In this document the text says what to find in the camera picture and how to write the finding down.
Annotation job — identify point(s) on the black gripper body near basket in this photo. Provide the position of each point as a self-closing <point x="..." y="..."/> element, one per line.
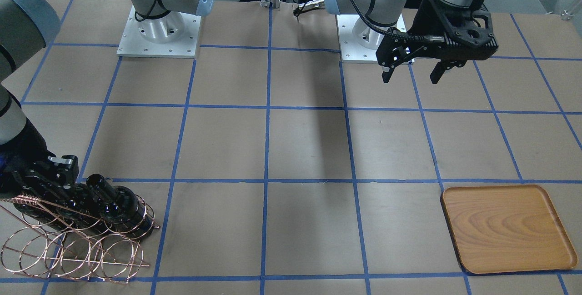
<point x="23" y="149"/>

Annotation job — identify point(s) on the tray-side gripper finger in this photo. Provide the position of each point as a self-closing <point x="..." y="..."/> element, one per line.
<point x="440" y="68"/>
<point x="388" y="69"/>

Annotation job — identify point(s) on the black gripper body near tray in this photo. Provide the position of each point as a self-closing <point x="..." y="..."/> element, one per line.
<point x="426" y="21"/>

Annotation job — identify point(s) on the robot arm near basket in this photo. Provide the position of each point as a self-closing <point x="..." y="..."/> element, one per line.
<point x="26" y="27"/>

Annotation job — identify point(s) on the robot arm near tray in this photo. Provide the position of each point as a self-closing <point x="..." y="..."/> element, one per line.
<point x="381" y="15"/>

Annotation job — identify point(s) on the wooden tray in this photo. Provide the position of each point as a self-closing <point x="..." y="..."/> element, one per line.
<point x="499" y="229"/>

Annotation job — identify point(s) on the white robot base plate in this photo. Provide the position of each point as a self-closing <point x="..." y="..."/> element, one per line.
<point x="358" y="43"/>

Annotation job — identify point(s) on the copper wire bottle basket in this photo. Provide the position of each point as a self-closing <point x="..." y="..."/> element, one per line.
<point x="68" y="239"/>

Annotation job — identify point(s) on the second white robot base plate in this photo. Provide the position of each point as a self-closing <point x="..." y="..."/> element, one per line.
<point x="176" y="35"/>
---
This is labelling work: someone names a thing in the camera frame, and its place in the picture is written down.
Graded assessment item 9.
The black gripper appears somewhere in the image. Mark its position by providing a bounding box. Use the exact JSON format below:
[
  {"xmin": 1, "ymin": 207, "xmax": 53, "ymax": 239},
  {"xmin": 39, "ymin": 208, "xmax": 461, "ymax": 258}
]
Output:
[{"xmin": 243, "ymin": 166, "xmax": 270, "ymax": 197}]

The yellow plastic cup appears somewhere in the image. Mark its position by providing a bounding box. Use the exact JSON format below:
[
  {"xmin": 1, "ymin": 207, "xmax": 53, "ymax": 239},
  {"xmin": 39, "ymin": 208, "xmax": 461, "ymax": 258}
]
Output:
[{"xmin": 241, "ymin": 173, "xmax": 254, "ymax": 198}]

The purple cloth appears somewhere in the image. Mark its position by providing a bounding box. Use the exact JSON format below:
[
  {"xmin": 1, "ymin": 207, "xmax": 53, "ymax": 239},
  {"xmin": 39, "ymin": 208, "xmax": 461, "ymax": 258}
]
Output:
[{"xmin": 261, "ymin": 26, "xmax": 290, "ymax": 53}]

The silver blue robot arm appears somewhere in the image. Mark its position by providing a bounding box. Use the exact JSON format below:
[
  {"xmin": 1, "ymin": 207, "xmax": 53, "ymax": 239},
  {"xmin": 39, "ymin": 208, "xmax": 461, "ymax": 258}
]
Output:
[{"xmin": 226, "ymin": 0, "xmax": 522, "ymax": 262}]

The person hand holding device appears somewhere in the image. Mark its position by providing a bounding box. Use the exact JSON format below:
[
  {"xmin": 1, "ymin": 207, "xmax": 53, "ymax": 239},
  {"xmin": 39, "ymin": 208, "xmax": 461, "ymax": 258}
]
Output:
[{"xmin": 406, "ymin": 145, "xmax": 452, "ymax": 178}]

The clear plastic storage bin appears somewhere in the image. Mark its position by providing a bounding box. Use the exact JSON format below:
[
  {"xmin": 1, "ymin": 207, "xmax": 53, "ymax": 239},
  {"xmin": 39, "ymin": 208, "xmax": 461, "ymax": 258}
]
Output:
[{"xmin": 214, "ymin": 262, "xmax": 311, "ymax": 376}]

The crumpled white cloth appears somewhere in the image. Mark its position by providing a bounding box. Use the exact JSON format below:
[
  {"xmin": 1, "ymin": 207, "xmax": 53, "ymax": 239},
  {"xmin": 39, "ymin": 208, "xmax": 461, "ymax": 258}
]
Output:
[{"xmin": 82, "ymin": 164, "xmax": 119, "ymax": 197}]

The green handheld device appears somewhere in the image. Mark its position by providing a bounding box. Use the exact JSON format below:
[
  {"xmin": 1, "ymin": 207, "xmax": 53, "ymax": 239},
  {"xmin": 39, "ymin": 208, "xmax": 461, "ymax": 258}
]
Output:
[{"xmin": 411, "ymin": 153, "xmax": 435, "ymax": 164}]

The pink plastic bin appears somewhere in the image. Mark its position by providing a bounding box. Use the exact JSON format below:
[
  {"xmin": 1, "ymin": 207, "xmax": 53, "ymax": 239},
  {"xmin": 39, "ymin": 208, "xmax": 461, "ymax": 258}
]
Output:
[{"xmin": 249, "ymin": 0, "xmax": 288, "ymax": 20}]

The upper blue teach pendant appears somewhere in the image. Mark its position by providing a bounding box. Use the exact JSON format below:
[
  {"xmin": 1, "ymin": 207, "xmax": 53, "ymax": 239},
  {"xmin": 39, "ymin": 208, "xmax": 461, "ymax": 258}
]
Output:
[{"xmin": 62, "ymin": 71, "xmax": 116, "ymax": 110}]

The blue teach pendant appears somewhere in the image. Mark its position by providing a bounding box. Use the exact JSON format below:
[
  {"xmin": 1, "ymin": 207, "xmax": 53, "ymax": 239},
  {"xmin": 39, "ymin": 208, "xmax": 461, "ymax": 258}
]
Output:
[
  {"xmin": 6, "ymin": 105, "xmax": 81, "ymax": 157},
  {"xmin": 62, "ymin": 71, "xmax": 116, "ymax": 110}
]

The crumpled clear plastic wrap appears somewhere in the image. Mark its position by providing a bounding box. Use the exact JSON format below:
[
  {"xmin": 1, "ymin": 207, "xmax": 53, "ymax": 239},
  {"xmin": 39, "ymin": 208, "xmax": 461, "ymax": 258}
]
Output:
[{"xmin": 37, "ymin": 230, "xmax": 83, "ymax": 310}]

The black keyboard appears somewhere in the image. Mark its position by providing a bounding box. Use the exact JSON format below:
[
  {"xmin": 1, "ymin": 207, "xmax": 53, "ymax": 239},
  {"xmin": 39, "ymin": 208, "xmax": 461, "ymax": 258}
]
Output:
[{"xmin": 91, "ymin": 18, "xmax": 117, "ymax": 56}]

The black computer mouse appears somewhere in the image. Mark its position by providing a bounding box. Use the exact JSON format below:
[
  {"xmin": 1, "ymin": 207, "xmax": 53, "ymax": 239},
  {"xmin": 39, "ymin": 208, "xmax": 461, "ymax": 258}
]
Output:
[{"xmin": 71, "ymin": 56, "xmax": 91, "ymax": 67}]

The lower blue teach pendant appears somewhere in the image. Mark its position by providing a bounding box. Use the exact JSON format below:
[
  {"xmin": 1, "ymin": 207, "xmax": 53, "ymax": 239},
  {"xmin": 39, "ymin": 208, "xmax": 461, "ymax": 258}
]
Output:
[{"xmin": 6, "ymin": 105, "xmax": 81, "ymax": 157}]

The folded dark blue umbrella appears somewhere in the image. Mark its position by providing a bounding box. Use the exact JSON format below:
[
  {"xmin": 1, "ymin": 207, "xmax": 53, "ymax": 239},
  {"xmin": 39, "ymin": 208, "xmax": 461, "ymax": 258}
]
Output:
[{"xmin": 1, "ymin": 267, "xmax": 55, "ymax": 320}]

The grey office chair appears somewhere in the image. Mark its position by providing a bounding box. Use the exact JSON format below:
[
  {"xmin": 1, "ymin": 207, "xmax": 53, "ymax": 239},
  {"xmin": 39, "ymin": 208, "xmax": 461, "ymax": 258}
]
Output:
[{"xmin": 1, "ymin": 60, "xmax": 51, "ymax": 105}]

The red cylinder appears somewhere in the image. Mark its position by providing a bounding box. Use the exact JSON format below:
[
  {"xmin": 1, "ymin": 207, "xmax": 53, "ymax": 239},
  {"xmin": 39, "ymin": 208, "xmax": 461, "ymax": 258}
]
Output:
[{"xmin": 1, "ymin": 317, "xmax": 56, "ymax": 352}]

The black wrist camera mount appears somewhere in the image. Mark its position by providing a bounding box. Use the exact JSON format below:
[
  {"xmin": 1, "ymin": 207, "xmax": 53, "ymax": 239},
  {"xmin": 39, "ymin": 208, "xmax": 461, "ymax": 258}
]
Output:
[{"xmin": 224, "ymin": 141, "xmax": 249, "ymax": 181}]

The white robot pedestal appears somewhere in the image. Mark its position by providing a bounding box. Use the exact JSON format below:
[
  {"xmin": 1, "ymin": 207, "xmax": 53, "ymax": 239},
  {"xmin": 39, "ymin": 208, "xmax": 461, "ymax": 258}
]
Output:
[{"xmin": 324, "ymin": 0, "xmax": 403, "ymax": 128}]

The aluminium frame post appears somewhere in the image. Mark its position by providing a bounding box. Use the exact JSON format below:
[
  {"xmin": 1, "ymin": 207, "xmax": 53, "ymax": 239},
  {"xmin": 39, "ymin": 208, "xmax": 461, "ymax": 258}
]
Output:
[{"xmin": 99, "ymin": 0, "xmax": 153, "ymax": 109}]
==
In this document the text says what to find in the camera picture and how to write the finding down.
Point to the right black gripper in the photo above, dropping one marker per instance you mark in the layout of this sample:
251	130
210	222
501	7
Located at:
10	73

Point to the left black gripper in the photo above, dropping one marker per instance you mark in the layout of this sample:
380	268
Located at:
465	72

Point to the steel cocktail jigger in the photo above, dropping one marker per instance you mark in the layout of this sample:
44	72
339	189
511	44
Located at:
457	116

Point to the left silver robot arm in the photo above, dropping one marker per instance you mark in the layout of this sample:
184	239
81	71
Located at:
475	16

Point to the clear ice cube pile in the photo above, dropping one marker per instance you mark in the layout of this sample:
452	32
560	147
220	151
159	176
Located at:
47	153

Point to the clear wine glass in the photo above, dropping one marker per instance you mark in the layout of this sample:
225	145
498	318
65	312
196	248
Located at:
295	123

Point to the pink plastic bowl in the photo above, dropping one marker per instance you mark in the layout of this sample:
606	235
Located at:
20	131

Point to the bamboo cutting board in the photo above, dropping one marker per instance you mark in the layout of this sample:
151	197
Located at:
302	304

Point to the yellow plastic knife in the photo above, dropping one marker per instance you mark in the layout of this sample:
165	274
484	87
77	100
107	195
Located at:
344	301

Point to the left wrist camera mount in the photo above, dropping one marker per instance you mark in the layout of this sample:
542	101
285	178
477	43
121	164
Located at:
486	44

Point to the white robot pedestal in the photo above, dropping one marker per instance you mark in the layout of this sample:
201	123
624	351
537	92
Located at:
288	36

*Task brief*: Copy out all the lines of the records that include "wrist".

*Response for this exercise*:
The black wrist camera mount appears somewhere in the image. Mark its position by providing a bounding box. Use the exact JSON format below:
Point to the left wrist camera mount in the photo above, dropping one marker per instance you mark in the layout of this sample:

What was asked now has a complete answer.